== Assignment ==
Repeat the listing verbatim. Drop any pictures.
[Start of Attachment]
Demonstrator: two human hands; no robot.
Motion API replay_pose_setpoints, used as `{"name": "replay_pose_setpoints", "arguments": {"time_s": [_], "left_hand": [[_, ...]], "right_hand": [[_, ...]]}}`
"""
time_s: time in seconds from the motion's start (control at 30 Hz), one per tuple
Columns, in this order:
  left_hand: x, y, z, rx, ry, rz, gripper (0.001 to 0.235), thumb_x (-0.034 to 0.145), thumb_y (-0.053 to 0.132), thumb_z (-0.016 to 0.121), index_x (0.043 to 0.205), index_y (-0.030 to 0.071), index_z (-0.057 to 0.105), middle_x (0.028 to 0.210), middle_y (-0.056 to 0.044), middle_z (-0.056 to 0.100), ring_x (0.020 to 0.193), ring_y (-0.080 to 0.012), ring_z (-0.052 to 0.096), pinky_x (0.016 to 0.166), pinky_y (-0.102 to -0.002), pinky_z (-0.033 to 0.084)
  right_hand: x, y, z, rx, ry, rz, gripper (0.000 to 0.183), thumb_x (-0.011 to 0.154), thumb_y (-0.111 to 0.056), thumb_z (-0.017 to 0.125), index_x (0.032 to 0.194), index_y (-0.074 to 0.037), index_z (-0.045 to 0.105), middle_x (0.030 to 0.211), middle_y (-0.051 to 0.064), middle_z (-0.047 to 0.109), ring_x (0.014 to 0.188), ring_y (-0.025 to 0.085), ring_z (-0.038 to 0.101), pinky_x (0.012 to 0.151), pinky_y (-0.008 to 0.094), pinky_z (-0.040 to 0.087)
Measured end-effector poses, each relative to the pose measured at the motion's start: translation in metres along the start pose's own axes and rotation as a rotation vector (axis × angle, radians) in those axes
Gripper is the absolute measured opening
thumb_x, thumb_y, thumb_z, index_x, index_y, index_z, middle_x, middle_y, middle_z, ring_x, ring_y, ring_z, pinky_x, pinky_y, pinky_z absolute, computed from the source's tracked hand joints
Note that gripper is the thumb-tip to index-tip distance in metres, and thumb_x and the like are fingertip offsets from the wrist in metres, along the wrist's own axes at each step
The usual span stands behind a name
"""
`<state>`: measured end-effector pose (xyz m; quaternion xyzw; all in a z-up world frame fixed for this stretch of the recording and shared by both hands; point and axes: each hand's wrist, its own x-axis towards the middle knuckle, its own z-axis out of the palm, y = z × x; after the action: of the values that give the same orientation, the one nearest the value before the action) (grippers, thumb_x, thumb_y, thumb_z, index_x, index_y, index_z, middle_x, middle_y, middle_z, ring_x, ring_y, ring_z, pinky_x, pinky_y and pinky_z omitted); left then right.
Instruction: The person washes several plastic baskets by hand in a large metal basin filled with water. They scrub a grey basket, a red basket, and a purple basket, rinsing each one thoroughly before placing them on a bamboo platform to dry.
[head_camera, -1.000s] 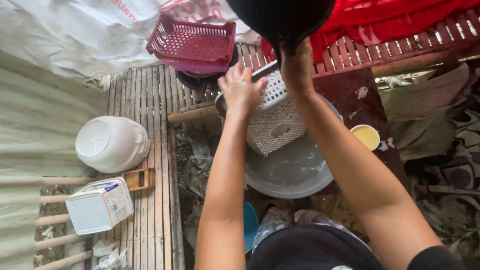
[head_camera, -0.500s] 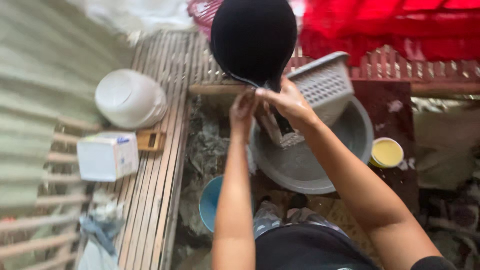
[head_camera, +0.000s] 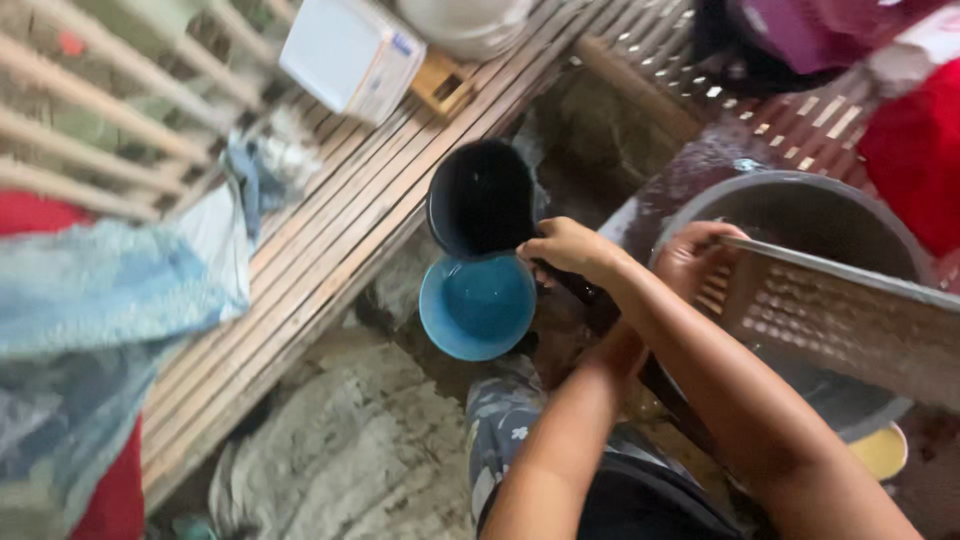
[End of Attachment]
== Output for this task ==
Demonstrator: two human hands; no robot.
Motion API replay_pose_setpoints, used as `{"name": "replay_pose_setpoints", "arguments": {"time_s": [_], "left_hand": [[_, ...]], "right_hand": [[_, ...]]}}`
"""
time_s: time in seconds from the motion's start (control at 30 Hz), one per tuple
Columns, in this order:
  left_hand: x, y, z, rx, ry, rz, gripper (0.001 to 0.235), thumb_x (-0.034 to 0.145), thumb_y (-0.053 to 0.132), thumb_z (-0.016 to 0.121), index_x (0.043 to 0.205), index_y (-0.030 to 0.071), index_z (-0.057 to 0.105), middle_x (0.028 to 0.210), middle_y (-0.056 to 0.044), middle_z (-0.056 to 0.100), ring_x (0.020 to 0.193), ring_y (-0.080 to 0.012), ring_z (-0.052 to 0.096), pinky_x (0.016 to 0.166), pinky_y (-0.102 to -0.002), pinky_z (-0.033 to 0.084)
  right_hand: x, y, z, rx, ry, rz, gripper (0.000 to 0.183), thumb_x (-0.011 to 0.154), thumb_y (-0.111 to 0.056), thumb_z (-0.017 to 0.125), index_x (0.032 to 0.194), index_y (-0.074 to 0.037), index_z (-0.045 to 0.105), middle_x (0.030 to 0.211), middle_y (-0.051 to 0.064), middle_z (-0.047 to 0.109), ring_x (0.014 to 0.188), ring_y (-0.025 to 0.085), ring_z (-0.038 to 0.101), pinky_x (0.012 to 0.151), pinky_y (-0.008 to 0.094), pinky_z (-0.040 to 0.087)
Measured end-effector poses, each relative to the pose measured at the motion's start: translation in metres along the start pose's own axes and rotation as a rotation vector (axis × angle, radians) in those axes
Gripper is the absolute measured opening
thumb_x, thumb_y, thumb_z, index_x, index_y, index_z, middle_x, middle_y, middle_z, ring_x, ring_y, ring_z, pinky_x, pinky_y, pinky_z absolute, computed from the source's tracked hand joints
Note that gripper is the thumb-tip to index-tip distance in metres, and thumb_x and the like are fingertip offsets from the wrist in metres, along the wrist's own axes at each step
The usual span stands behind a name
"""
`<state>`: measured end-effector pose (xyz m; quaternion xyzw; all in a z-up world frame fixed for this stretch of the recording and shared by both hands; point and axes: each hand's wrist, its own x-axis towards the middle knuckle, its own z-axis out of the palm, y = z × x; after the action: of the values that give the same orientation, the one nearest the value before the action) (grippers, thumb_x, thumb_y, thumb_z, index_x, index_y, index_z, middle_x, middle_y, middle_z, ring_x, ring_y, ring_z, pinky_x, pinky_y and pinky_z omitted); left then right.
Instruction: The person washes several plastic baskets by hand in a large metal basin filled with water. They scrub a grey basket, a red basket, and a purple basket, rinsing each one thoroughly before placing them on a bamboo platform to dry.
[head_camera, -1.000s] 
[head_camera, -0.500s] 
[head_camera, +0.000s] 

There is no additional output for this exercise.